*** EXTRACTED INFORMATION ***

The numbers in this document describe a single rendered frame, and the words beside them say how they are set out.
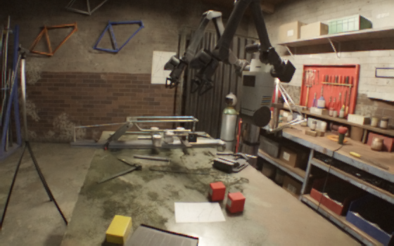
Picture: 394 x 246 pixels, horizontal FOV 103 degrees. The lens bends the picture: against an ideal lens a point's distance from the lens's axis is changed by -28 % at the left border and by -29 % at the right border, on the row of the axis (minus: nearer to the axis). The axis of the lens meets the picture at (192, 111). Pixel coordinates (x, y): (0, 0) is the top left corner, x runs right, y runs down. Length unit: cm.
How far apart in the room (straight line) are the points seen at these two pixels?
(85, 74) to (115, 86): 60
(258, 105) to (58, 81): 342
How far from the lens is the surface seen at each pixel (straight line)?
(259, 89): 145
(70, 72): 399
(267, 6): 391
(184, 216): 66
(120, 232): 56
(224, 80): 382
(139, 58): 385
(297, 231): 69
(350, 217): 196
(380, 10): 244
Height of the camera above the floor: 128
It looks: 9 degrees down
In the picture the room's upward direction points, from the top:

*** End of EXTRACTED INFORMATION ***

WHAT IS NEEDED –
Everything from the line containing "(350, 217): 196" through the final line of the entries is to be written out exactly. No other lines belong in the answer.

EXPECTED ANSWER –
(350, 217): 196
(380, 10): 244
Height of the camera above the floor: 128
It looks: 9 degrees down
In the picture the room's upward direction points, from the top:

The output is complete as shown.